Activity → Return the data verbatim, without pictures.

Data excerpt →
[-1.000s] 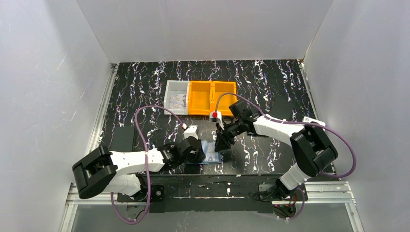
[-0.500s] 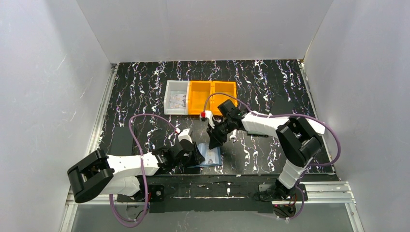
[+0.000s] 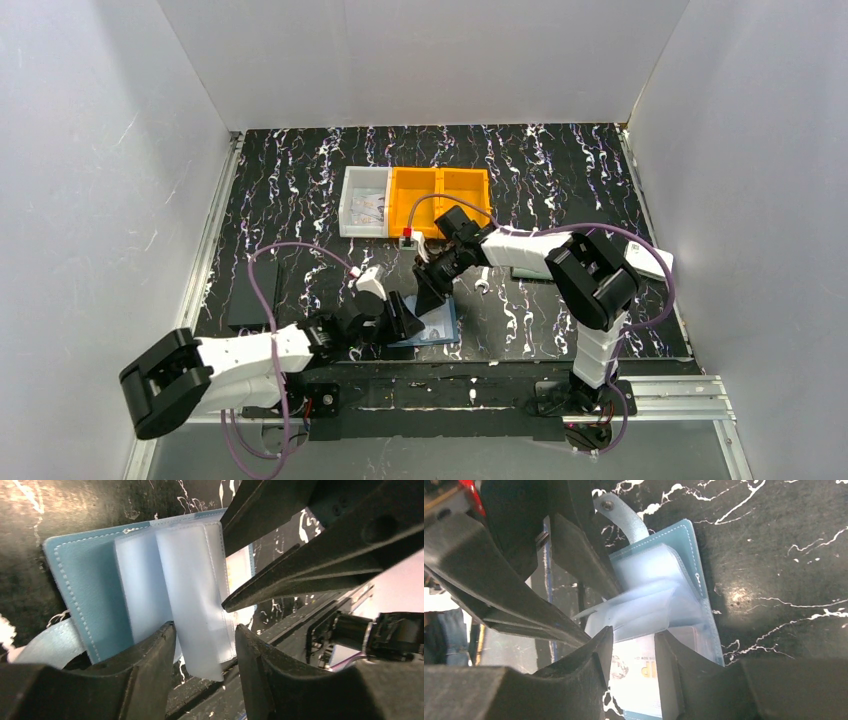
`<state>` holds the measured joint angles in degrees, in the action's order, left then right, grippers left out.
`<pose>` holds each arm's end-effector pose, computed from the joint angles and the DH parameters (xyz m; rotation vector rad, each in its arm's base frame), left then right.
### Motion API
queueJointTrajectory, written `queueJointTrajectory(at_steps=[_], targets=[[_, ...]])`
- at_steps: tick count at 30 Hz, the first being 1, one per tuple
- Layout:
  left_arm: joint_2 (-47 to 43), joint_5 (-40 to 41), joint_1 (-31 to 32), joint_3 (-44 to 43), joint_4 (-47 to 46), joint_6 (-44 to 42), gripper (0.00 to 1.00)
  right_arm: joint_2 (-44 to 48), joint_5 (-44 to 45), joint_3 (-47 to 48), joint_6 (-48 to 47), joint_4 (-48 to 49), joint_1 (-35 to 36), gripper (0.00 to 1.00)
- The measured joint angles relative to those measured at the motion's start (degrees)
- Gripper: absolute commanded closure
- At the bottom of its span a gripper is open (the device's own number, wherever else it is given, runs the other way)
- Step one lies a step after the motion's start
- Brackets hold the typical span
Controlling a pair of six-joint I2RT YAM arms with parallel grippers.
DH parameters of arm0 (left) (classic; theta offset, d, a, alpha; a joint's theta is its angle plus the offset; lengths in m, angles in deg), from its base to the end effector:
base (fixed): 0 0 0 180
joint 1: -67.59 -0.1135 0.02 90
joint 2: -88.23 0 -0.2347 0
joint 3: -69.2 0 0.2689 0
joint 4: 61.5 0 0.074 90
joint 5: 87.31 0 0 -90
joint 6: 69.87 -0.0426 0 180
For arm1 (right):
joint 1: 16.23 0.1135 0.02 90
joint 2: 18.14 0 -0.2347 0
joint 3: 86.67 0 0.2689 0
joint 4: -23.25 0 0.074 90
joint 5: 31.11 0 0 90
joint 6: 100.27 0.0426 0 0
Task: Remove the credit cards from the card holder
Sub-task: Open the card holder at the center of the board.
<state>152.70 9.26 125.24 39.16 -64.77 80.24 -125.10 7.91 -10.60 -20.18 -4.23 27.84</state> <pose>0.1326 -0.2003 0.1131 -0.1245 2.3106 -1.0479 0.2443 0.2826 0.1141 -1.4626 2.1137 1.3728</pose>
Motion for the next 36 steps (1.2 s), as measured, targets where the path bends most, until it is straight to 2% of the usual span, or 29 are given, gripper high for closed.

Exercise result →
[-1.000s] 
[-0.500s] 
[+0.000s] 
`<state>` holds the measured joint angles in degrees, in the action's order, left then right, grippers left out.
`<pose>` holds each arm's end-effector pose, computed from the joint angles and the DH parameters (xyz m; rotation vector rad, each in its arm's base frame), left then right.
### Motion API
queueJointTrajectory, written `queueJointTrajectory(at_steps=[_], targets=[[_, ...]])`
- at_steps: tick count at 30 Hz, the first being 1, one per tuple
- Layout:
  left_arm: joint_2 (-47 to 43), joint_5 (-40 to 41), joint_1 (-31 to 32), joint_3 (-44 to 43), joint_4 (-47 to 46), joint_6 (-44 to 42), gripper (0.00 to 1.00)
  right_arm: joint_2 (-44 to 48), joint_5 (-44 to 45), joint_3 (-47 to 48), joint_6 (-48 to 47), joint_4 (-48 to 49), joint_1 (-35 to 36), gripper (0.00 to 1.00)
- The measured joint angles relative to those measured at the motion's start (degrees)
- Gripper: absolute commanded closure
- At the bottom of its span a gripper is open (the device's own number, wherever else it is given, runs the other way)
- Step one lies a step after the motion's start
- Brackets hold the typical span
Controlling a pair of six-joint I2RT YAM arms with parallel grippers.
DH parameters of arm0 (left) (classic; theta offset, d, a, alpha; a joint's theta is its angle plus the offset; lengths in m, angles in deg), from its base to the end effector:
base (fixed): 0 0 0 180
joint 1: -67.59 -0.1135 0.02 90
joint 2: -88.23 0 -0.2347 0
joint 3: -69.2 0 0.2689 0
joint 4: 61.5 0 0.074 90
joint 5: 87.31 0 0 -90
joint 6: 69.87 -0.0426 0 180
For arm1 (right):
joint 1: 16.23 0.1135 0.02 90
joint 2: 18.14 0 -0.2347 0
joint 3: 86.67 0 0.2689 0
joint 4: -23.25 0 0.074 90
joint 5: 31.11 0 0 90
joint 6: 100.27 0.0426 0 0
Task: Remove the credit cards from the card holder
Sub-task: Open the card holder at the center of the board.
<state>152.70 9.26 125.24 39.16 -64.77 80.24 -125.10 7.91 -10.60 -20.18 -4.23 27.84</state> <pose>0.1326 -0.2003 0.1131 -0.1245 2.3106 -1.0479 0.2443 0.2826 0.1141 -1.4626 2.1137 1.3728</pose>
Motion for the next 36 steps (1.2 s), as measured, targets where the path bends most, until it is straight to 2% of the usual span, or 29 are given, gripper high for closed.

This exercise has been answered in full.